You cannot use regular expressions to match databases, retention policies, or fields.
Queries
A query is composed of one or more statements separated by a semicolon.
query = statement { ";" statement } .
statement = alter_retention_policy_stmt |
create_continuous_query_stmt |
create_database_stmt |
create_retention_policy_stmt |
create_subscription_stmt |
create_user_stmt |
delete_stmt |
drop_continuous_query_stmt |
drop_database_stmt |
drop_measurement_stmt |
drop_retention_policy_stmt |
drop_series_stmt |
drop_shard_stmt |
drop_subscription_stmt |
drop_user_stmt |
explain_stmt |
grant_stmt |
kill_query_statement |
show_continuous_queries_stmt |
show_databases_stmt |
show_field_keys_stmt |
show_grants_stmt |
show_measurements_stmt |
show_queries_stmt |
show_retention_policies |
show_series_stmt |
show_shard_groups_stmt |
show_shards_stmt |
show_subscriptions_stmt|
show_tag_keys_stmt |
show_tag_values_stmt |
show_users_stmt |
revoke_stmt |
select_stmt .
Statements
ALTER RETENTION POLICY
alter_retention_policy_stmt = "ALTER RETENTION POLICY" policy_name on_clause
retention_policy_option
[ retention_policy_option ]
[ retention_policy_option ]
[ retention_policy_option ] .
Replication factors do not serve a purpose with single node instances.
Examples:
ALTER RETENTION POLICY "1h.cpu" ON "mydb" DEFAULT
ALTER RETENTION POLICY "policy1" ON "somedb" DURATION 1h REPLICATION 4
CREATE CONTINUOUS QUERY
create_continuous_query_stmt = "CREATE CONTINUOUS QUERY" query_name on_clause
[ "RESAMPLE" resample_opts ]
"BEGIN" select_stmt "END" .
query_name = identifier .
resample_opts = (every_stmt for_stmt | every_stmt | for_stmt) .

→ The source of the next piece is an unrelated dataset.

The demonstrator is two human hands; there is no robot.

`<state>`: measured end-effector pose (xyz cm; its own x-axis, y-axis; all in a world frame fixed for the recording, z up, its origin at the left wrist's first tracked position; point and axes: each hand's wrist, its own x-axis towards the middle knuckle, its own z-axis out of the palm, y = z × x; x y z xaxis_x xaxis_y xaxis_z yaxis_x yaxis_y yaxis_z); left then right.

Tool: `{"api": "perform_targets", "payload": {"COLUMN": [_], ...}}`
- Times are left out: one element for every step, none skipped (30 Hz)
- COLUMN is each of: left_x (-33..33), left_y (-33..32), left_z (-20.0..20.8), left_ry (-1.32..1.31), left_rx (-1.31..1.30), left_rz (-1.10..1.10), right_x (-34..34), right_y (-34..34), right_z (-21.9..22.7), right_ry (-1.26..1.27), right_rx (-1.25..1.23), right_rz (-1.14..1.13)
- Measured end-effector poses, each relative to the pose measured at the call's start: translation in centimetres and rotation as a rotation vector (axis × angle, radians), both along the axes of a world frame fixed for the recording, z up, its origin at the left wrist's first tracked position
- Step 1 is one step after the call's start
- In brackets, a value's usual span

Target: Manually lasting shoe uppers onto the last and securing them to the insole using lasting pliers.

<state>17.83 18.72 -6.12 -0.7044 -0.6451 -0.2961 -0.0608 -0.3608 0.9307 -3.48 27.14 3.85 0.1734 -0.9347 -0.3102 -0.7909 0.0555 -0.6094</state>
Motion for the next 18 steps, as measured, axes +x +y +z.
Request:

every_stmt = "EVERY" duration_lit
for_stmt = "FOR" duration_lit
Examples:
CREATE CONTINUOUS QUERY "10m_event_count"
ON "db_name"
BEGIN
SELECT count("value")
INTO "6_months"."events"
FROM "events"
GROUP BY time(10m)
END;
CREATE CONTINUOUS QUERY "1h_event_count"
ON "db_name"
BEGIN
SELECT sum("count") as "count"
INTO "2_years"."events"
FROM "6_months"."events"
GROUP BY time(1h)
END;
CREATE CONTINUOUS QUERY "cpu_mean"
ON "db_name"
RESAMPLE EVERY 10s FOR 2m
BEGIN
SELECT mean("value")
INTO "cpu_mean"
FROM "cpu"
GROUP BY time(1m)
END;
CREATE DATABASE
create_database_stmt = "CREATE DATABASE" db_name
[ WITH
[ retention_policy_duration ]
[ retention_policy_replication ]
[ retention_policy_shard_group_duration ]
[ retention_policy_name ]
] .
Replication factors do not serve a purpose with single node instances.
Examples:
CREATE DATABASE "foo"
CREATE DATABASE "bar" WITH DURATION 1d REPLICATION 1 SHARD DURATION 30m NAME "myrp"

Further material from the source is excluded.